- Your objective -
When you reach the line containing "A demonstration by" in the records below, start copying exactly, and stop once you have copied the line containing "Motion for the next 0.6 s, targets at".

- Provided records -
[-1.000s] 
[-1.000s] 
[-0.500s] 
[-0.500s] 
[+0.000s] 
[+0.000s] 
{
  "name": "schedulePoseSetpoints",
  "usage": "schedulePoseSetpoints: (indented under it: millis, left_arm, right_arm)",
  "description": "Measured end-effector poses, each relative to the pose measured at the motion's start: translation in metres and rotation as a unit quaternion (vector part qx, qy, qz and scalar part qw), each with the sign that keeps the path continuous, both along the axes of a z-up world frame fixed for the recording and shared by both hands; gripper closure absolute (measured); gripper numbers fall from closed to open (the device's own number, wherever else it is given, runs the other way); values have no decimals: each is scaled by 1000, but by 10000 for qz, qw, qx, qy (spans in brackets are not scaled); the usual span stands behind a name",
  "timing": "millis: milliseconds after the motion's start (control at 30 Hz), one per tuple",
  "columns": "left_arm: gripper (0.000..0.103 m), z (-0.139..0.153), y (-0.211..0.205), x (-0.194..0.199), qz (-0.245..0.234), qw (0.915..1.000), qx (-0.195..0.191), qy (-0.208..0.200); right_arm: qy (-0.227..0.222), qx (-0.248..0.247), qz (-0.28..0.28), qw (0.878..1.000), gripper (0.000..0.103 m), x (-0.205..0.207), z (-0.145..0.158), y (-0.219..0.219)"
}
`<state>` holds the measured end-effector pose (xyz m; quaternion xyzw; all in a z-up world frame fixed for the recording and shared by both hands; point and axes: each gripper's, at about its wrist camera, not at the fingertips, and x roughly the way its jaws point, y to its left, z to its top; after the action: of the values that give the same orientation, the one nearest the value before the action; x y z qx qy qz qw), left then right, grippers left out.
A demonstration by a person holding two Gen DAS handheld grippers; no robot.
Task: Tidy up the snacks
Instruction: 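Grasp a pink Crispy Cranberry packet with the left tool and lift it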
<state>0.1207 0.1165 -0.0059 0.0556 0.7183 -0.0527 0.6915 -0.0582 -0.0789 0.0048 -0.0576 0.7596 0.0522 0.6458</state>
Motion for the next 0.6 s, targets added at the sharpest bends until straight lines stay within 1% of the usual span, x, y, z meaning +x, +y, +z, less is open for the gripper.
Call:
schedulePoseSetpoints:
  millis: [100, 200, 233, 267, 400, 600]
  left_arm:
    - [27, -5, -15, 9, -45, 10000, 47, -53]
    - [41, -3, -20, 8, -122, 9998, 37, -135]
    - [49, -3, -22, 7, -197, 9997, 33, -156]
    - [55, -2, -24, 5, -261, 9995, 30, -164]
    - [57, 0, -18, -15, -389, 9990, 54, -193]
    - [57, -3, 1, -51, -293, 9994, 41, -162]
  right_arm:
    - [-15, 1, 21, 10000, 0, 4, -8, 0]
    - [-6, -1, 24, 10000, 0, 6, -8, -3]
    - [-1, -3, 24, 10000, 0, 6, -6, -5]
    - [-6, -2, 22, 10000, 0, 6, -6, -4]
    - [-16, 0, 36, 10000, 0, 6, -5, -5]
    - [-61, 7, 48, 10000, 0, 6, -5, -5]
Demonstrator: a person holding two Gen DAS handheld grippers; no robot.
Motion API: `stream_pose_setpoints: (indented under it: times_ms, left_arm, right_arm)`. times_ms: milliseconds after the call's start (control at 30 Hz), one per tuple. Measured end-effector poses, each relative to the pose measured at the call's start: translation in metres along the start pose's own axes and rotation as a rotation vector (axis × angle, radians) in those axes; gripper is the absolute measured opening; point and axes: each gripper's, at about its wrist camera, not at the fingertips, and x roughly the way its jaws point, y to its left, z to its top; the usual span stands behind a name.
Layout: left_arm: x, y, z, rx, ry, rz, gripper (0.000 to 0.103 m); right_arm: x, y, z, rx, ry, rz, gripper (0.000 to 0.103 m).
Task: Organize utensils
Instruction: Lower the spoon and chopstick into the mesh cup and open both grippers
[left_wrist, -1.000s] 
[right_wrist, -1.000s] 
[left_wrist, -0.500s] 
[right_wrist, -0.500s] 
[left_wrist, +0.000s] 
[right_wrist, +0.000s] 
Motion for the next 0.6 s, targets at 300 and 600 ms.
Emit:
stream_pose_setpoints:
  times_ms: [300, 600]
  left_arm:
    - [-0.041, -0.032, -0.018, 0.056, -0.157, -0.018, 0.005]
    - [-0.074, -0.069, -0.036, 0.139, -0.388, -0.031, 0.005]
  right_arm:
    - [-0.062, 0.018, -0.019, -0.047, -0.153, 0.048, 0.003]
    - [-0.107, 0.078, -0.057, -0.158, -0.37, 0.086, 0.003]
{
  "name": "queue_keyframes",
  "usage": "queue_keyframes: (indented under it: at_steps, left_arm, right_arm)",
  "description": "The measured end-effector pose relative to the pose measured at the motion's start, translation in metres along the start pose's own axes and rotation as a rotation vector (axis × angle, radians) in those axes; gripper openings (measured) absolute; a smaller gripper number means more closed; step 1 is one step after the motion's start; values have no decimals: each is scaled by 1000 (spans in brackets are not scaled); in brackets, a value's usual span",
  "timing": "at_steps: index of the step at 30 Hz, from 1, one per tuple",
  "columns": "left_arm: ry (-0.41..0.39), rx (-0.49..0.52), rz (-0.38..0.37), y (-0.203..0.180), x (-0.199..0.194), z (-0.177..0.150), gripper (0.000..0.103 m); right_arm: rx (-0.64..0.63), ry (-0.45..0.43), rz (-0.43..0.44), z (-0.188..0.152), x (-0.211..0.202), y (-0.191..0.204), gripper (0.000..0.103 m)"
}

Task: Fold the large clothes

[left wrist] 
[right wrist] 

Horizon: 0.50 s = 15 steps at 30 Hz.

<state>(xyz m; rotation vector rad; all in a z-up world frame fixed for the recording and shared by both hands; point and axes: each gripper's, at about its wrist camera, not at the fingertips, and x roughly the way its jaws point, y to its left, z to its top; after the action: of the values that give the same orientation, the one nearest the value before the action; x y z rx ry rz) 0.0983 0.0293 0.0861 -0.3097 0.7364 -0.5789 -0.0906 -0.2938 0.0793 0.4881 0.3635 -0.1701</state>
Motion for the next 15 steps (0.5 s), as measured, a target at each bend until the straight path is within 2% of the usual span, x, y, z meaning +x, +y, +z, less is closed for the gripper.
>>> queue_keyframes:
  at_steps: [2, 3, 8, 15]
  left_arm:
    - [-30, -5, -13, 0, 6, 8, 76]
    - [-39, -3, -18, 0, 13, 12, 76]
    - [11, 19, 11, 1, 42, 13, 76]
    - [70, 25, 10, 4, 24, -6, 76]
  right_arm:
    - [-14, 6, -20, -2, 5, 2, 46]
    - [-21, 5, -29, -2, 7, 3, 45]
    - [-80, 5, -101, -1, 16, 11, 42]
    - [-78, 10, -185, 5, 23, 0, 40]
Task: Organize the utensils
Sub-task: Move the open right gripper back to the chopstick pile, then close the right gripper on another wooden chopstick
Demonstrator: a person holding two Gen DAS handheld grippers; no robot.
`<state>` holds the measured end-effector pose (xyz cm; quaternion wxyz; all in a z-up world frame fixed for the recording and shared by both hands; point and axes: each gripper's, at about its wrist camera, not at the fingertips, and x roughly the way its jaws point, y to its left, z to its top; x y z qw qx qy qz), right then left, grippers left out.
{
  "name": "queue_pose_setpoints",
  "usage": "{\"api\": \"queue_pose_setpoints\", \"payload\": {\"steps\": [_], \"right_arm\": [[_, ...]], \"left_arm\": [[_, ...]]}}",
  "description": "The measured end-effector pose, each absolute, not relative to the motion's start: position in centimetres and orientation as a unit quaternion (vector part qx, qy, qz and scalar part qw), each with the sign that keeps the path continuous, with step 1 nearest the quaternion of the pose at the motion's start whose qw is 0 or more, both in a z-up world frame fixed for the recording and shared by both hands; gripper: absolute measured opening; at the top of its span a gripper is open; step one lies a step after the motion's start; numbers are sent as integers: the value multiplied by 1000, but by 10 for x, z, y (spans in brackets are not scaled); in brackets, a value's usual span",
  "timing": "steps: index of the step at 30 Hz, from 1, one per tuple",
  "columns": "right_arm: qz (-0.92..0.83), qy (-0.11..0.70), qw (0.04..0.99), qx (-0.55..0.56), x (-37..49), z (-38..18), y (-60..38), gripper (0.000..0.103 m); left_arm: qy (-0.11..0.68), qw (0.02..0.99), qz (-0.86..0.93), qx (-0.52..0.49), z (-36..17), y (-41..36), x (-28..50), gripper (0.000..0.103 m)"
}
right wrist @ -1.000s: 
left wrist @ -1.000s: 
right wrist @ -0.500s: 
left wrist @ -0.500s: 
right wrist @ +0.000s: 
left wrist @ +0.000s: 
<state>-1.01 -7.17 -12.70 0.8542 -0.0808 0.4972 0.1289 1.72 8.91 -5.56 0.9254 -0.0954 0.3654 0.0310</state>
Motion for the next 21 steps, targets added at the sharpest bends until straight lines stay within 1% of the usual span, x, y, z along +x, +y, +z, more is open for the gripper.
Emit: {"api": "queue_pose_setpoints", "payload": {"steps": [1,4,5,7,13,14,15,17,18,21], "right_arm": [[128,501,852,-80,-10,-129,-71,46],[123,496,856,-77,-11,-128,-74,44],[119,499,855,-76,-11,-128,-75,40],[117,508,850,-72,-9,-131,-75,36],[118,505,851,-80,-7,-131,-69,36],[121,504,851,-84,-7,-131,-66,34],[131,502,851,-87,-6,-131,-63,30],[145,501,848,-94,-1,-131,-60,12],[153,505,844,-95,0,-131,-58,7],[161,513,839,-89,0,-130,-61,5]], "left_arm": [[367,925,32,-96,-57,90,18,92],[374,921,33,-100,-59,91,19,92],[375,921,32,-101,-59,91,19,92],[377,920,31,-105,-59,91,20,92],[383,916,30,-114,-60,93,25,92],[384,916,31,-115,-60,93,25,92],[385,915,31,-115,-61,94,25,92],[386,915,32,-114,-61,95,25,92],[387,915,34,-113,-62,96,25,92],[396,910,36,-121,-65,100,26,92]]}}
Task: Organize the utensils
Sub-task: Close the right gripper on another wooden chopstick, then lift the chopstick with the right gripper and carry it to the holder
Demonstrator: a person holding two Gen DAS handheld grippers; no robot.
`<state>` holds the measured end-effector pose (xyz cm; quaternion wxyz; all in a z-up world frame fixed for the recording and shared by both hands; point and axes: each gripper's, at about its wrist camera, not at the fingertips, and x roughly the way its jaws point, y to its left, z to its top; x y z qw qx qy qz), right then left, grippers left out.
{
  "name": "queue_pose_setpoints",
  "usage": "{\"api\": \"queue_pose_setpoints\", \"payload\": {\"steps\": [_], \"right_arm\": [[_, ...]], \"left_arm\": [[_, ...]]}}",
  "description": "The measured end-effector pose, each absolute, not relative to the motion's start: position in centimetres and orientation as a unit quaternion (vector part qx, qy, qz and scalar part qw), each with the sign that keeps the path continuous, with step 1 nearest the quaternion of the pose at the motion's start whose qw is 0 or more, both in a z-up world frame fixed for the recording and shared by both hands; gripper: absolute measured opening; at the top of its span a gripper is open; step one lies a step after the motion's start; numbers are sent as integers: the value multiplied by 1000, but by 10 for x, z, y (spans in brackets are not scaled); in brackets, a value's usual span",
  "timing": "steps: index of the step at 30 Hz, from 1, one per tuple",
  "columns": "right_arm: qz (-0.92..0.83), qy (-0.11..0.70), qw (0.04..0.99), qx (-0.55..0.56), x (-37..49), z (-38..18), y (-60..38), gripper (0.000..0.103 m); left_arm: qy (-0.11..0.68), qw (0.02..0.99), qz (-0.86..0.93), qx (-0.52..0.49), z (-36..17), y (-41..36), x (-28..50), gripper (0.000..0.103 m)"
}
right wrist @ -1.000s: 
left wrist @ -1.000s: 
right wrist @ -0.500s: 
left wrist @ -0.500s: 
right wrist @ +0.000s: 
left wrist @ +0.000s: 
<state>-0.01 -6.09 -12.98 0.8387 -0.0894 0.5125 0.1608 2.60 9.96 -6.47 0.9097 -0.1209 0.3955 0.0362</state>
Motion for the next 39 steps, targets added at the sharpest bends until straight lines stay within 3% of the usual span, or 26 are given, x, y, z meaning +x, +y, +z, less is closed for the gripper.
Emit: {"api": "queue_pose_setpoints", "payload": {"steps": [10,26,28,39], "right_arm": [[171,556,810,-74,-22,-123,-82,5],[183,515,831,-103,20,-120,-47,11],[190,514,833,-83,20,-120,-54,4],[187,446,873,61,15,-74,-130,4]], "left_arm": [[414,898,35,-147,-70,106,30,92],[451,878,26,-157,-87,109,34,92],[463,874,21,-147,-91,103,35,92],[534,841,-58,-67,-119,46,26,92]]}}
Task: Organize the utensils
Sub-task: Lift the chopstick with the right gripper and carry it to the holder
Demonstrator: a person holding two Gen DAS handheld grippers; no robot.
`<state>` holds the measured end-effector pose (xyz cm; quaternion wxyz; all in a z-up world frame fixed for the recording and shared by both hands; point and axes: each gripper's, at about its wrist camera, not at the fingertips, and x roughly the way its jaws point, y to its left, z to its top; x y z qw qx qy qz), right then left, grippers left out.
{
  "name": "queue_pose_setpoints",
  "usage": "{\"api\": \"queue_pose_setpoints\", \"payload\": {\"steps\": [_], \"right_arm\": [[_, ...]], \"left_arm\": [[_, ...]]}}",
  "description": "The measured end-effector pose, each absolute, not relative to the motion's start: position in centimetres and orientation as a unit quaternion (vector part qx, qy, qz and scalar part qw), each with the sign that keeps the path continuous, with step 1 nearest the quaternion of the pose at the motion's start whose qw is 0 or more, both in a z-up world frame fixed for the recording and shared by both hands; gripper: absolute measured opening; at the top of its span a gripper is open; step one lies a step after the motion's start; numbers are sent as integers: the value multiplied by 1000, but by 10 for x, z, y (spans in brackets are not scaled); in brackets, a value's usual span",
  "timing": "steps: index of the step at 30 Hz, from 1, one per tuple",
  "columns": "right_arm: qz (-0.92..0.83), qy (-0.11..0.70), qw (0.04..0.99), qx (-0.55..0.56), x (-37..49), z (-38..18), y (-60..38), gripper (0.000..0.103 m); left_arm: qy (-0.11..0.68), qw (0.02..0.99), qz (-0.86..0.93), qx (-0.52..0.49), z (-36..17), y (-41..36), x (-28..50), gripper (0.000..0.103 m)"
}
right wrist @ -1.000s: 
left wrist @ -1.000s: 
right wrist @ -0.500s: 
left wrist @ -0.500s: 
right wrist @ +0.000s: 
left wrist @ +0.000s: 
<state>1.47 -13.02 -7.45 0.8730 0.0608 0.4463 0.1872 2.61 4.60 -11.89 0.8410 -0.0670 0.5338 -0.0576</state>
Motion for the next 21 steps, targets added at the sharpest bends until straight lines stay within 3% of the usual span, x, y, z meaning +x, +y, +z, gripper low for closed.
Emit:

- Finished exercise -
A demonstration by a person holding two Gen DAS handheld grippers; no robot.
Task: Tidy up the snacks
Instruction: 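Grasp a pink Crispy Cranberry packet with the left tool and lift it
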<state>0.1207 0.1165 -0.0059 0.0556 0.7183 -0.0527 0.6915 -0.0582 -0.0789 0.0048 -0.0576 0.7596 0.0522 0.6458</state>
Motion for the next 0.6 s, targets added at the sharpest bends until straight lines stay within 1% of the usual span, x, y, z meaning +x, +y, +z, less is open for the gripper.
Call:
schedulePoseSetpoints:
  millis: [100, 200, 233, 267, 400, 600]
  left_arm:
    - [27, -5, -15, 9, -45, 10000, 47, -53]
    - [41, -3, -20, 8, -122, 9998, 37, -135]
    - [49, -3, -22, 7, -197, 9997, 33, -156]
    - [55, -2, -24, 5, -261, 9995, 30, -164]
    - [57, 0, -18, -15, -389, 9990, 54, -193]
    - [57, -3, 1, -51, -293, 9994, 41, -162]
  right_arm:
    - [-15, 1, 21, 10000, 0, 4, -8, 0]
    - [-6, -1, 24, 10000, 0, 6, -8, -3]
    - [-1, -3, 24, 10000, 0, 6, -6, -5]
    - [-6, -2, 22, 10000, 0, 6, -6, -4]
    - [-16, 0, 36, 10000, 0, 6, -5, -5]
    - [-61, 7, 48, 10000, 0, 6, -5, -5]
Demonstrator: a person holding two Gen DAS handheld grippers; no robot.
Motion API: `stream_pose_setpoints: (indented under it: times_ms, left_arm, right_arm)`. times_ms: milliseconds after the call's start (control at 30 Hz), one per tuple. Measured end-effector poses, each relative to the pose measured at the call's start: translation in metres along the start pose's own axes and rotation as a rotation vector (axis × angle, radians) in those axes; gripper is the absolute measured opening; point and axes: each gripper's, at about its wrist camera, not at the fingertips, and x roughly the way its jaws point, y to its left, z to its top; the usual span stands behind a name.
Layout: left_arm: x, y, z, rx, ry, rz, gripper (0.000 to 0.103 m); right_arm: x, y, z, rx, ry, rz, gripper (0.000 to 0.103 m).
Task: Organize utensils
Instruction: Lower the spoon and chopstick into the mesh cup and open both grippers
[left_wrist, -1.000s] 
[right_wrist, -1.000s] 
[left_wrist, -0.500s] 
[right_wrist, -0.500s] 
[left_wrist, +0.000s] 
[right_wrist, +0.000s] 
Motion for the next 0.6 s, targets at 300 and 600 ms.

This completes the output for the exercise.